* AIM OF THE EXERCISE *
Please give back word for word the lines of the material below between the line containing "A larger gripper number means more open" and the line containing "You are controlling", inclusive.
TASK MATERIAL section start
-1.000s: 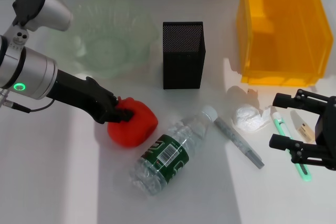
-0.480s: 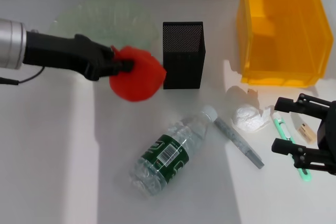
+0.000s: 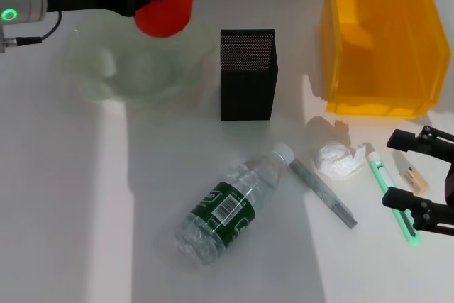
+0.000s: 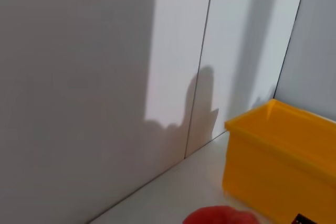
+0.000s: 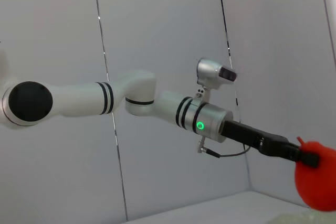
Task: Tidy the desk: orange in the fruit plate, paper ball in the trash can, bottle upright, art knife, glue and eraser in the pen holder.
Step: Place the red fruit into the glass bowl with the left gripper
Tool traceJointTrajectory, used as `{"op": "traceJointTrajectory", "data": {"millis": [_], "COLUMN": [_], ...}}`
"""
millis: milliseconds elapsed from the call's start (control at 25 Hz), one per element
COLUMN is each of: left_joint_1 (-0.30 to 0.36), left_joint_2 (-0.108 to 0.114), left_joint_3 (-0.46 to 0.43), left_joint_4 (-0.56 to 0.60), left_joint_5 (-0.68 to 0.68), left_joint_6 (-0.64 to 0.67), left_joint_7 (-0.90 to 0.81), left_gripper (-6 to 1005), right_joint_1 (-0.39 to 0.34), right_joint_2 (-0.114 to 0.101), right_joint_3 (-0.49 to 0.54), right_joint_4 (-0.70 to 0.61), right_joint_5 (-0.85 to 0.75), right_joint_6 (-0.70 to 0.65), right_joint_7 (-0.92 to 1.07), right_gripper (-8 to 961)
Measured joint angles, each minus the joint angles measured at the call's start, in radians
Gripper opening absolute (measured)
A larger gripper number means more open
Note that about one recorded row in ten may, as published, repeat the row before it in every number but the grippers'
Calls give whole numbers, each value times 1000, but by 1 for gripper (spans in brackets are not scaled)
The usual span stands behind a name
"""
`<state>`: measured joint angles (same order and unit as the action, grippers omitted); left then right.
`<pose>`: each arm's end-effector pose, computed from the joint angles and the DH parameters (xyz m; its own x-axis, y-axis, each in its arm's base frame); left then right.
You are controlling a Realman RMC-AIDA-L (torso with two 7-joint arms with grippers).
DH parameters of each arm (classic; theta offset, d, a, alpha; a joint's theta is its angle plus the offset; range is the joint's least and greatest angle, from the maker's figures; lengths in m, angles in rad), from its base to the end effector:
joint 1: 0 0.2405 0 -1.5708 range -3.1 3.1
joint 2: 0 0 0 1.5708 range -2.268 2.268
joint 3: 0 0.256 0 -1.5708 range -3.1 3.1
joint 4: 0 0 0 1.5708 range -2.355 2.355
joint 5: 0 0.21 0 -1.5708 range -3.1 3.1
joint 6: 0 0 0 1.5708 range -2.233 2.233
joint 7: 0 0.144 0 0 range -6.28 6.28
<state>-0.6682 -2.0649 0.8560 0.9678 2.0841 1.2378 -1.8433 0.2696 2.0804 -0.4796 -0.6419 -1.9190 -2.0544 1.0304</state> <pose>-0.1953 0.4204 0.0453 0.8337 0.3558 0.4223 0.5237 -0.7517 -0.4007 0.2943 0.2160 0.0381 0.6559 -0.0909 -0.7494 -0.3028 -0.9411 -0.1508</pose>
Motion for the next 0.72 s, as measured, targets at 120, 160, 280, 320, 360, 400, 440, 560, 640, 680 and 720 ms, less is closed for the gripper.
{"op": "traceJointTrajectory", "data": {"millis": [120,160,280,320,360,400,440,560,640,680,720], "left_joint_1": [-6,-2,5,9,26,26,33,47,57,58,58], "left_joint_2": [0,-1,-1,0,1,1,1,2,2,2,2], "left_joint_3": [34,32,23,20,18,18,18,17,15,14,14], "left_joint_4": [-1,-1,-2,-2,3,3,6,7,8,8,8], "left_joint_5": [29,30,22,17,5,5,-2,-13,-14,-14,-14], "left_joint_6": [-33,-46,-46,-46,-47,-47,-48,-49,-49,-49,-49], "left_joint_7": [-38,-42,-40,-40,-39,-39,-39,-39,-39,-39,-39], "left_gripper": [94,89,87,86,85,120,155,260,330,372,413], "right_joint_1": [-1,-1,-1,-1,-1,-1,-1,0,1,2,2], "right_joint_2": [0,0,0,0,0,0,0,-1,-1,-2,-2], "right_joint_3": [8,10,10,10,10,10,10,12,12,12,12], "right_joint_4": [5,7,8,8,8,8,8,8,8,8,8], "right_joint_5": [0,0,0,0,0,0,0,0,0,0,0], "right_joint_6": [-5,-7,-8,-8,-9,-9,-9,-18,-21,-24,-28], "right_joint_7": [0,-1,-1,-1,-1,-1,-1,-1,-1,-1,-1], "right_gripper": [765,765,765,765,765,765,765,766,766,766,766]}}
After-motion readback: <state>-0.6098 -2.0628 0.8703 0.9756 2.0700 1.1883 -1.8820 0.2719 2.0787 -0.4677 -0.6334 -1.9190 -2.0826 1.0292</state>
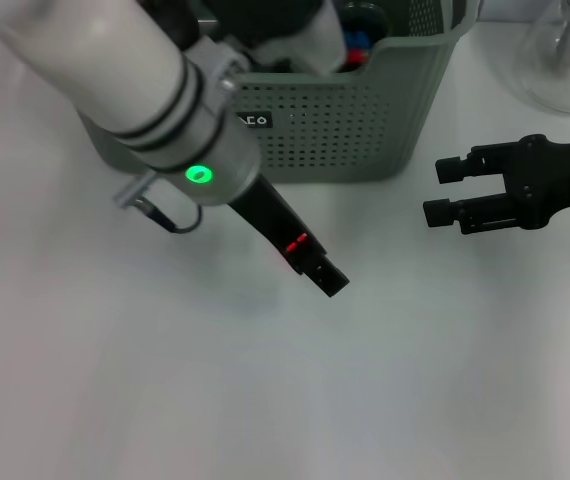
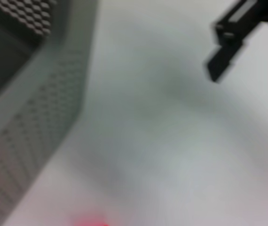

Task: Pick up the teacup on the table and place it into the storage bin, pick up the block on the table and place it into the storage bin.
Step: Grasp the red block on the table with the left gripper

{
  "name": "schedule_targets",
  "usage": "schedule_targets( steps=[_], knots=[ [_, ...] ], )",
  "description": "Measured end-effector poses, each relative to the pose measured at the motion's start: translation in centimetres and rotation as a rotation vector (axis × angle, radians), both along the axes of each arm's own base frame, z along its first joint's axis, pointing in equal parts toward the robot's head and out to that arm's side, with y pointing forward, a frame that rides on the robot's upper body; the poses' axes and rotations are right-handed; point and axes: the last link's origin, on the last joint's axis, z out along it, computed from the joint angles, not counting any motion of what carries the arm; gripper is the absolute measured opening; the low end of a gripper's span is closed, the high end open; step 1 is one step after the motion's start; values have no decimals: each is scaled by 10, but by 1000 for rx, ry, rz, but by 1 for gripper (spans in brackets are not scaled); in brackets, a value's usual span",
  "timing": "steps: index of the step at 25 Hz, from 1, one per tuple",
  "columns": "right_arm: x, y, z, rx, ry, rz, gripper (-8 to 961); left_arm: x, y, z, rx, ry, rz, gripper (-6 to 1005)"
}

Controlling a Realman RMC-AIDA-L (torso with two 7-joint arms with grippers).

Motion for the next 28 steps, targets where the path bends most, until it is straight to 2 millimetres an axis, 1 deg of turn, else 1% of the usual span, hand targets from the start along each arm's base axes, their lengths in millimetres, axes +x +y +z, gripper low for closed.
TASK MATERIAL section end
* TASK SOLUTION *
A larger gripper number means more open
Note that about one recorded row in ten may, as published, repeat the row before it in every number but the grippers'
Calls give whole numbers, each value times 1000, but by 1 for gripper (spans in brackets are not scaled)
The usual span stands behind a name
"""
`<state>`: measured joint angles (same order and unit as the action, grippers omitted); left then right.
`<pose>`: each arm's end-effector pose, computed from the joint angles and the DH parameters (xyz m; its own x-axis, y-axis, each in its arm's base frame); left then right.
You are controlling a Realman RMC-AIDA-L (torso with two 7-joint arms with grippers).

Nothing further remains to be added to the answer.